=== WORK ORDER ===
Restate word for word the lines in the listing below, starting at the line containing "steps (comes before" and ending at the line containing "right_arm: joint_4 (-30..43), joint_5", both included; leave out the rest.

=== RECORDED INFORMATION ===
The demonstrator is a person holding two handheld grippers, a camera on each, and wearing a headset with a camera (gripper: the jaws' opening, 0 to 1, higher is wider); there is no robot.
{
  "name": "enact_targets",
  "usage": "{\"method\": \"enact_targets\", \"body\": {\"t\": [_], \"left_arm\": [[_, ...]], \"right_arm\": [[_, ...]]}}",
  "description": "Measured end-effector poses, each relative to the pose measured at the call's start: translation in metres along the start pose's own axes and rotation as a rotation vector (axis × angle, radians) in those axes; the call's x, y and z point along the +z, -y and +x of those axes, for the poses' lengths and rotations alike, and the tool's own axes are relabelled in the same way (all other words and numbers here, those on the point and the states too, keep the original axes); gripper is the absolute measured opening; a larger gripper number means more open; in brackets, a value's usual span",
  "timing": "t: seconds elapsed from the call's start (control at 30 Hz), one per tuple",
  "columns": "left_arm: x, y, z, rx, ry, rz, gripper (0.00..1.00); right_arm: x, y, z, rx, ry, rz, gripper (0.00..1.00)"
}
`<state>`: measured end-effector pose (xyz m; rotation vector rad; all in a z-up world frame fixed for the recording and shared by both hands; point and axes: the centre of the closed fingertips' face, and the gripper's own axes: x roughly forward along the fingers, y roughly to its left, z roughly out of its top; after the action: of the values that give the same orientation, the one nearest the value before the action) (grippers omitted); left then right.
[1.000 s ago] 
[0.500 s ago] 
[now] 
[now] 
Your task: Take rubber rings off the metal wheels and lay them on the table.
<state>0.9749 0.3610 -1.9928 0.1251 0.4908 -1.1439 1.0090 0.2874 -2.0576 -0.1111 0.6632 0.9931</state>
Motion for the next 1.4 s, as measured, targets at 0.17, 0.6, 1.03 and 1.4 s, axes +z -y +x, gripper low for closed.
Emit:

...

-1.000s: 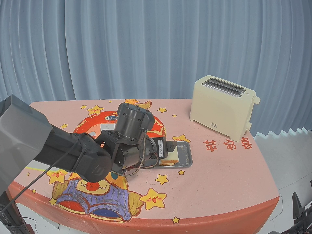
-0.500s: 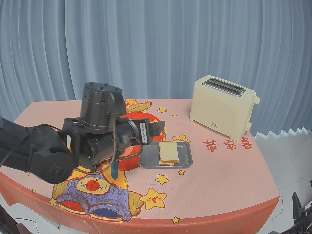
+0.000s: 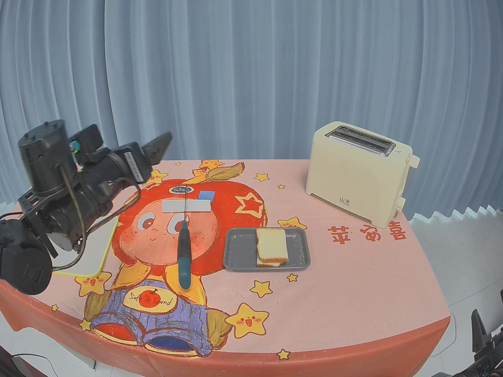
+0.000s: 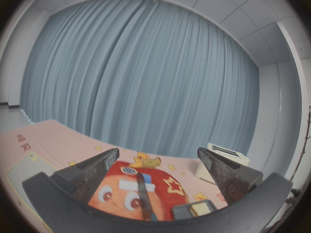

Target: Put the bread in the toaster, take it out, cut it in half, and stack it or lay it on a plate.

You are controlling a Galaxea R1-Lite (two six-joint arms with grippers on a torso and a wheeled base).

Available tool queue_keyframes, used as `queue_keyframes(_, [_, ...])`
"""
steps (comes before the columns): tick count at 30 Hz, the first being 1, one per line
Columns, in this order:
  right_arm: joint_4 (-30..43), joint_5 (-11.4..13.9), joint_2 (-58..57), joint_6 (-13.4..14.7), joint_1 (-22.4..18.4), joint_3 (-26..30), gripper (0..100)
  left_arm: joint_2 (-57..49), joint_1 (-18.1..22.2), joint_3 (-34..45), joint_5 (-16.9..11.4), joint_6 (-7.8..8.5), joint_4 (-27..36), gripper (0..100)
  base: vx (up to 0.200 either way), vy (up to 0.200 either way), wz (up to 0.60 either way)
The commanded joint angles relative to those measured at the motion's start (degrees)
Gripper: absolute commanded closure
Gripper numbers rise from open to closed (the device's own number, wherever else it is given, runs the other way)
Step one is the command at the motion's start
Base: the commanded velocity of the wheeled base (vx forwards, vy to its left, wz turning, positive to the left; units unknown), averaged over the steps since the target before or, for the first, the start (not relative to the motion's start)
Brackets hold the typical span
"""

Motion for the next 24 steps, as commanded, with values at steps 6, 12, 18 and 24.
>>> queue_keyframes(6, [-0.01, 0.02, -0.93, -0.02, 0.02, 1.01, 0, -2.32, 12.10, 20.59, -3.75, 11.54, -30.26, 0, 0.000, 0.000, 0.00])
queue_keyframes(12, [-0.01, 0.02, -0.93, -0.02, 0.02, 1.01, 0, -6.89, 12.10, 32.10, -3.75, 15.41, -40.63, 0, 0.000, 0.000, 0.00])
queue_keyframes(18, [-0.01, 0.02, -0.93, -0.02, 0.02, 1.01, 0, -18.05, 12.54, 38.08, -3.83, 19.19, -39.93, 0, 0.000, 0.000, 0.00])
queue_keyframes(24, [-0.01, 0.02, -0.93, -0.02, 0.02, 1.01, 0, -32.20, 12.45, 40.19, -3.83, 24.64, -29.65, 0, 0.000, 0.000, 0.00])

=== SOLVED EXERCISE ===
steps (comes before the columns): tick count at 30 Hz, the first being 1, one per line
Columns, in this order:
  right_arm: joint_4 (-30..43), joint_5 (-11.4..13.9), joint_2 (-58..57), joint_6 (-13.4..14.7), joint_1 (-22.4..18.4), joint_3 (-26..30), gripper (0..100)

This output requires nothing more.